**What you are asked to do:** A faithful, complete copy of the entries below is required, with images removed.

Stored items
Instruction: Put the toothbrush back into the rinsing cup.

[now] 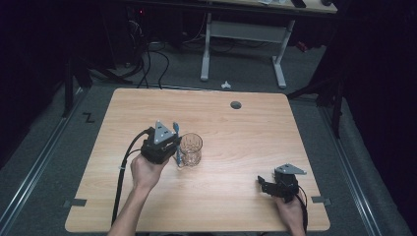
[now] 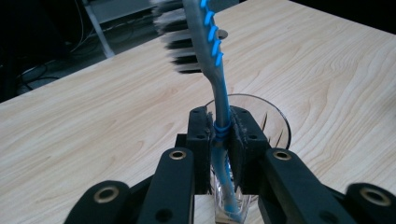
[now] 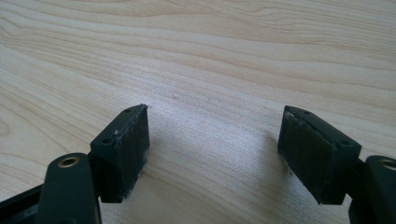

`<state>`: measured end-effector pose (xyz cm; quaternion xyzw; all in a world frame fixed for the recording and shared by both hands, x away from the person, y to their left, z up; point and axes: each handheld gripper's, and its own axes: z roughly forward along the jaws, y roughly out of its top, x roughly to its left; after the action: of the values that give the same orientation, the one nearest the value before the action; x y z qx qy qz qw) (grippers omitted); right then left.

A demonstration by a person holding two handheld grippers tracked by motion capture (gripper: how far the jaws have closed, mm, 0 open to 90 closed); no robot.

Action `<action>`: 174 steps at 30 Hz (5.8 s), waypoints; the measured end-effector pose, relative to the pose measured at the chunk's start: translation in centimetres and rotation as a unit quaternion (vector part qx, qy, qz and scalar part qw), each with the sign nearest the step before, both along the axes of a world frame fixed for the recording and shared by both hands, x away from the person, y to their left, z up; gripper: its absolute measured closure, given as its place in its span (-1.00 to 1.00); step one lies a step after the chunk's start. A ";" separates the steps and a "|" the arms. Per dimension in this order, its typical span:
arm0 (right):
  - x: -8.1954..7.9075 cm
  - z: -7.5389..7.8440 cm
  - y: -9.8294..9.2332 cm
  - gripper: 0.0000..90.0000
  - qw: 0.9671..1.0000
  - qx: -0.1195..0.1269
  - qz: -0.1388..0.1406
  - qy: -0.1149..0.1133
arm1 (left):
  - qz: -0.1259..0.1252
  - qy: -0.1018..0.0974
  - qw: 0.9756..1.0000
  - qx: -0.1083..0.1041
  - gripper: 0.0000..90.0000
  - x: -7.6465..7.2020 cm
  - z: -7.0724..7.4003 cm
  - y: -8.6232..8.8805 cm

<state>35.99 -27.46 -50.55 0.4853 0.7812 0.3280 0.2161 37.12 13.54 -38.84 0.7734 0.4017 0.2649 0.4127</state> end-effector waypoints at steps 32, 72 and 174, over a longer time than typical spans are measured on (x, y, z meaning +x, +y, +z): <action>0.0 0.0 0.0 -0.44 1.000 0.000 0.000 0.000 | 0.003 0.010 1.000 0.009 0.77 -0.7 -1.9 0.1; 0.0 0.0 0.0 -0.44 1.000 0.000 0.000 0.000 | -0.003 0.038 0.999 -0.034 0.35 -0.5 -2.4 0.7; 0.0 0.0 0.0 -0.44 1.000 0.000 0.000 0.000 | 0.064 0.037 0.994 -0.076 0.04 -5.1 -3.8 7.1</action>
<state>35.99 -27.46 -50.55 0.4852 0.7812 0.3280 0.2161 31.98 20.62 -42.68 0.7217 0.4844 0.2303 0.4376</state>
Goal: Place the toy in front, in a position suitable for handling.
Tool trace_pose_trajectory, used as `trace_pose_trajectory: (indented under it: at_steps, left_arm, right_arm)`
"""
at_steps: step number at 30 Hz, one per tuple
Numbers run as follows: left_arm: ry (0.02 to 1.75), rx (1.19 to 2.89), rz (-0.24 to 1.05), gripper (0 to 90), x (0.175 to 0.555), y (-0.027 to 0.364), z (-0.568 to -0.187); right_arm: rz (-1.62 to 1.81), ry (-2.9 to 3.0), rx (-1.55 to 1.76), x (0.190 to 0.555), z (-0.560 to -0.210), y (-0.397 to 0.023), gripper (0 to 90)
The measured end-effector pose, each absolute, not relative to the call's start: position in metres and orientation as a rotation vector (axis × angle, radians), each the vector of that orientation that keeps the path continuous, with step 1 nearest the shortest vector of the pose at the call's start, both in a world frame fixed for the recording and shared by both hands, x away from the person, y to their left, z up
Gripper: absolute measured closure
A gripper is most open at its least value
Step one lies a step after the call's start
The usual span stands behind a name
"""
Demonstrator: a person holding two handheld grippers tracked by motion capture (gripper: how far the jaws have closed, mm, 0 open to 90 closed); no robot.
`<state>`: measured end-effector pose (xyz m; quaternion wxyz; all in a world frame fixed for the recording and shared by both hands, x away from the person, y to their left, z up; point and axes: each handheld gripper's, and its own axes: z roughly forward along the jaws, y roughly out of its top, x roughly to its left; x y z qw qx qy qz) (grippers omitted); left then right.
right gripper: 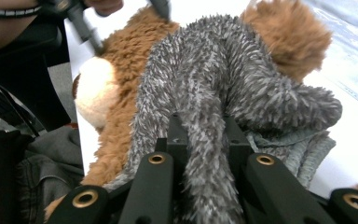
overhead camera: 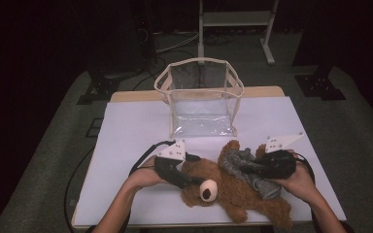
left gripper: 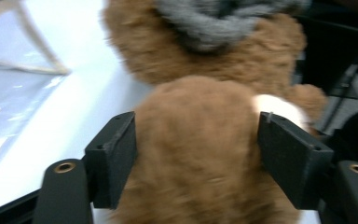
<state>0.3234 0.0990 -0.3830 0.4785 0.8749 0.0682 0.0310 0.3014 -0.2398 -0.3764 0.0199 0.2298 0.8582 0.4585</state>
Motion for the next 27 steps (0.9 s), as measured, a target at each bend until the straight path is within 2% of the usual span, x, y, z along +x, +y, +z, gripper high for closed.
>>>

**Task response:**
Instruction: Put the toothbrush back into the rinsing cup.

[now] 
[now] 
[now] 

`<state>`: measured end-effector pose (xyz cm; quaternion xyzw; all in a world frame fixed for the recording and shared by both hands, x away from the person, y to their left, z up; point and axes: each handheld gripper's, and its own axes: z roughly forward along the jaws, y roughly out of its top, x roughly to its left; after the action: of the values that give the same orientation, the one nearest the value before the action; x y z qx qy qz qw) (grippers omitted); right then left.

A demonstration by a person holding two handheld grippers tracked by motion capture (gripper: how far the jaws have closed, mm, 0 open to 90 closed); no robot.

Action `<action>`: 174 steps at 30 Hz (5.8 s), waypoints; the measured end-effector pose, relative to the pose measured at the chunk's start: translation in centimetres and rotation as a unit quaternion (vector part qx, qy, qz and scalar part qw), each with the sign nearest the step before, both along the axes of a world frame fixed for the recording and shared by both hands, x away from the person, y to their left, z up; gripper: its absolute measured closure, given as its place in its span (-1.00 to 1.00); step one lies a step after the chunk's start. A ";" separates the steps and a "|" the arms. Per dimension in this order, its typical span:
arm0 (right):
  - x: -8.1954..7.9075 cm
  - z: -7.5389..7.8440 cm
  - y: -9.8294..9.2332 cm
  - gripper: 0.0000..90.0000
  - qw: 0.9671..1.0000
  - qx: -0.1195..0.1269
  - qz: -0.1388..0.1406
  - qy: -0.1149..0.1133
arm1 (left):
  - qz: -0.1259..0.1252
  - qy: -0.1018..0.0974
  - qw: 0.9756..1.0000
  - qx: -0.1083..0.1041
  - gripper: 0.0000..90.0000
  - x: -7.6465..7.2020 cm
  - z: -7.0724..7.4003 cm
  - y: -8.6232..8.8805 cm

<state>35.99 -27.46 -50.55 0.4853 0.7812 0.3280 0.2161 37.12 13.54 -38.84 0.7734 0.4017 0.2649 0.4127</state> end-effector waypoints at steps 32, 72 and 174, over a longer time than typical spans are measured on (x, y, z meaning +x, +y, +z): <action>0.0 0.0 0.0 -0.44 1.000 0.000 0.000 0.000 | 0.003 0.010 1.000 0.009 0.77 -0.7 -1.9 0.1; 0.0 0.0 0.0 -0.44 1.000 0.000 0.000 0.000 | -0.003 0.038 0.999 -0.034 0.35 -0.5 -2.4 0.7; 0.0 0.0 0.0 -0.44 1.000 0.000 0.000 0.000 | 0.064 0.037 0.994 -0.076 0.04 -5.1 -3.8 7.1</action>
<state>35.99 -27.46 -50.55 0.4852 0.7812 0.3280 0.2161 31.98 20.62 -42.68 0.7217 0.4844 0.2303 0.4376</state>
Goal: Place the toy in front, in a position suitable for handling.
Tool trace_pose_trajectory, used as `trace_pose_trajectory: (indented under it: at_steps, left_arm, right_arm)`
"""
at_steps: step number at 30 Hz, one per tuple
Numbers run as follows: left_arm: ry (0.02 to 1.75), rx (1.19 to 2.89), rz (-0.24 to 1.05), gripper (0 to 90), x (0.175 to 0.555), y (-0.027 to 0.364), z (-0.568 to -0.187); right_arm: rz (-1.62 to 1.81), ry (-2.9 to 3.0), rx (-1.55 to 1.76), x (0.190 to 0.555), z (-0.560 to -0.210), y (-0.397 to 0.023), gripper (0 to 90)
The measured end-effector pose, each absolute, not relative to the call's start: position in metres and orientation as a rotation vector (axis × angle, radians), each the vector of that orientation that keeps the path continuous, with step 1 nearest the shortest vector of the pose at the call's start, both in a world frame fixed for the recording and shared by both hands, x away from the person, y to their left, z up
Gripper: absolute measured closure
A gripper is most open at its least value
Step one lies a step after the call's start
The usual span stands behind a name
"""
Demonstrator: a person holding two handheld grippers tracked by motion capture (gripper: how far the jaws have closed, mm, 0 open to 90 closed); no robot.
`<state>`: measured end-effector pose (xyz m; quaternion wxyz; all in a world frame fixed for the recording and shared by both hands, x away from the person, y to their left, z up; point and axes: each handheld gripper's, and its own axes: z roughly forward along the jaws, y roughly out of its top, x roughly to its left; x y z qw qx qy qz) (grippers omitted); left then right.
right gripper: 
overhead camera: 
left gripper: 
<state>0.3234 0.0990 -0.3830 0.4785 0.8749 0.0682 0.0310 0.3014 -0.2398 -0.3764 0.0199 0.2298 0.8582 0.4585</state>
Motion for the next 27 steps (0.9 s), as measured, a target at each bend until the straight path is within 2% of the usual span, x, y, z along +x, +y, +z, gripper high for closed.
>>>

Nothing more will be written for this answer.